Please return every line of the listing. Keep each one exact.

_ _ _ _ _

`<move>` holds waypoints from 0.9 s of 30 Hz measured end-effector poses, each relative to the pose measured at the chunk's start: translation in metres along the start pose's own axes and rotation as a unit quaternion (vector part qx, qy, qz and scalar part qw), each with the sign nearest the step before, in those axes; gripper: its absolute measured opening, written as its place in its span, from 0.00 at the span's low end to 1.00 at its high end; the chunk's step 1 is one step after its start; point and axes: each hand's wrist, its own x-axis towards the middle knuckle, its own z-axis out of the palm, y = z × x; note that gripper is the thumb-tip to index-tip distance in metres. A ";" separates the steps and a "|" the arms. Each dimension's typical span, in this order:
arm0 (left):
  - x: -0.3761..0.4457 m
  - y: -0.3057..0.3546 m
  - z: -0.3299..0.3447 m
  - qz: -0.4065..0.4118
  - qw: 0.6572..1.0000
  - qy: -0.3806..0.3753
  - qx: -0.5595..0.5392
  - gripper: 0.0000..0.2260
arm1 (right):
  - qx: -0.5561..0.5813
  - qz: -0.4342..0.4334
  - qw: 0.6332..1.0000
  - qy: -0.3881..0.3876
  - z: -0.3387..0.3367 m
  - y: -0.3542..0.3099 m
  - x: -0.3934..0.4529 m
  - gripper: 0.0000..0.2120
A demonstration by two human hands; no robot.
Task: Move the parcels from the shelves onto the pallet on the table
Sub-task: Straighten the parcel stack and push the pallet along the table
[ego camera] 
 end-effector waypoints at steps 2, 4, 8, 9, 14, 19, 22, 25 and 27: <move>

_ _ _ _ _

** SOLUTION FOR THIS EXERCISE **
`<move>` holds waypoints from 0.9 s of 30 Hz measured end-effector poses, each relative to the pose measured at the chunk's start: translation in metres along the start pose's own axes and rotation as a unit quaternion (vector part qx, qy, qz and scalar part qw), each with the sign nearest the step before, in those axes; gripper: its absolute measured opening, written as its place in its span, from 0.00 at the span's low end to 1.00 at its high end; the chunk's step 1 is one step after its start; point and axes: each hand's wrist, its own x-axis towards the middle knuckle, its own z-axis out of the palm, y = z × x; note that gripper is the thumb-tip to index-tip distance in metres. A ";" separates the steps and a "|" the arms. Each dimension's typical span, in this order:
arm0 (left):
  - x: -0.3761..0.4457 m
  - y: -0.3057..0.3546 m
  - z: -0.3299..0.3447 m
  - qz: -0.4065..0.4118
  - qw: 0.6572..1.0000
  - qy: -0.3806..0.3753
  - qx: -0.5595..0.5392
  - gripper: 0.0000..0.2260
arm1 (right):
  - qx: -0.5561..0.5813
  - qz: -0.4342..0.4334
  - qw: 0.6332..1.0000
  - qy: -0.3881..0.3876
  - z: -0.3387..0.3367 m
  - y: -0.3542..0.3099 m
  - x: -0.3934..0.4529 m
  - gripper: 0.0000..0.2120
A demonstration by two human hands; no robot.
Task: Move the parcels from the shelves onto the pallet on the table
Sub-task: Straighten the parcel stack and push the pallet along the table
[ego camera] 
 end-effector waypoints at steps 2, 4, 8, 9, 14, 19, 22, 25 and 27: <move>

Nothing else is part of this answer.